19 Players are already committed to top colleges across the country, led by three each bound for Penn State and UCLA
22 Career goals for Sunshine Fontes at this level, the most in U-17 WNT program history
26 Players have scored for the U-17 WNT during the 2017-18 cycle
29 Goals scored by the USA all-time at this tournament
29 Caps for Sunshine Fontes, the most on the roster
51 Players have appeared for the U-17 WNT during the 2017-18 cycle
1121 Played by defender Natalia Staude this year, the most on the team
MORE ON THE U-17 WNT
Next Woman Up: U.S. U-17 WNT Rallies After Injuries
Mark Carr - Developing the Future, presented by Liberty Mutual Insurance
U-17 WWC Brings Four-Year Journey to a Close
U-17 WNT Rides Wild Roller Coaster to 2018 World Cup
Smith Hunter: Work Ethic + Talent = Dream Fulfilled
Patience a Virtue for U-17 WNT GK Julia Dohle
From Hawaii, Sunshine Fontes Has Traveled Many Miles, But She’s Just Getting Started
HEAD COACH MARK CARR: Carr was named head coach for the U.S. U-17 WNT in April 2017. In the full-time position, he is responsible for overseeing all aspects of the U-17 WNT program as he prepares the team for the 2018 FIFA U-17 Women’s World Cup.
- During the current 2017-18 U-17 WNT cycle, Carr has led the team to a 23-2-6 international record. In June, he guided the USA to the 2018 Concacaf Women’s U-17 Championship.
- Carr joined U.S. Soccer in November 2014 as a Development Coach and lead the U-15 Girls’ National Team for two-and-a-half years. Carr coached several of current U-17 WNT players at the U-15 level.
- Carr lead that U-15 Girls’ National Team to its first-ever Concacaf U-15 Girls’ Championship in the USA’s first time participating in the event. The team compiled a 49-0 goal differential and shut out all seven of its opponents.
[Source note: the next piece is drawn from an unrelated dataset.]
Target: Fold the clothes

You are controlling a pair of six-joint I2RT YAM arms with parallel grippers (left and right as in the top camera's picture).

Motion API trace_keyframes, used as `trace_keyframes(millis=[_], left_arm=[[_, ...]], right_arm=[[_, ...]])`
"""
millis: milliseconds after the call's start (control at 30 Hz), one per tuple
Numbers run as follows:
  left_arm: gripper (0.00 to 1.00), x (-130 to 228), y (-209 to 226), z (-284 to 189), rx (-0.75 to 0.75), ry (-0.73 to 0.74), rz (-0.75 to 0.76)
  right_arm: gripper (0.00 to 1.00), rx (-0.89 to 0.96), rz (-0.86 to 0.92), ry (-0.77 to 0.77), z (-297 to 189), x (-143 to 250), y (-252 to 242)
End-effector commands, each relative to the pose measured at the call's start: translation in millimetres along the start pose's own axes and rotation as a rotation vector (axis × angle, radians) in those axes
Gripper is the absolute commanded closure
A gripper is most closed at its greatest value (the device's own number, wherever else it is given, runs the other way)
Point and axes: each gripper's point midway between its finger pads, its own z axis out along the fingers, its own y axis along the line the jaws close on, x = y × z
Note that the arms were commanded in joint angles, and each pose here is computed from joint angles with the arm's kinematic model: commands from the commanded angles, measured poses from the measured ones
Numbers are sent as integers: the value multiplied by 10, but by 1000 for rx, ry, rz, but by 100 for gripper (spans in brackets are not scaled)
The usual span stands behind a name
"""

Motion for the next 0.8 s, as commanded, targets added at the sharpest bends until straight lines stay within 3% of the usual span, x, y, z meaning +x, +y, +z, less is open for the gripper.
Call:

- Carr came to the Federation after three years as the Girls’ Premier League Director and Technical Director for Lonestar Soccer Club in Austin, Texas. He also was active in WNT programs as a scout, running U.S. Soccer National Training Centers and assisting with U-14 GNT camps
- From 2003-2011, Carr worked in the college game, first as an assistant at UCLA to current WNT head coach Jill Ellis from 2003 to 2006, then as head women’s coach at the University of San Francisco from 2007-2011
- Carr’s players at USF earned 16 All-WWC selections. While at UCLA, the Bruins posted an 81-15-5 record, won four conference titles and advanced to four Final Fours.
- A native of England, Carr graduated from Bournemouth University in 2001 with a B.A. in International Marketing. A decorated amateur player, Carr competed on the England School's Representative Team (1996) and played for the Charlton Athletic Youth Team (1995-97).
- Carr has a USSF National “A” License, a USSF National “Goalkeeping” License, an NSCAA Premiere Certification and an English FA Coaching Certificate.
- He resides in Austin, Texas, with his wife, Caroline and two children, Ella Cate (6) and Oliver Scott (3).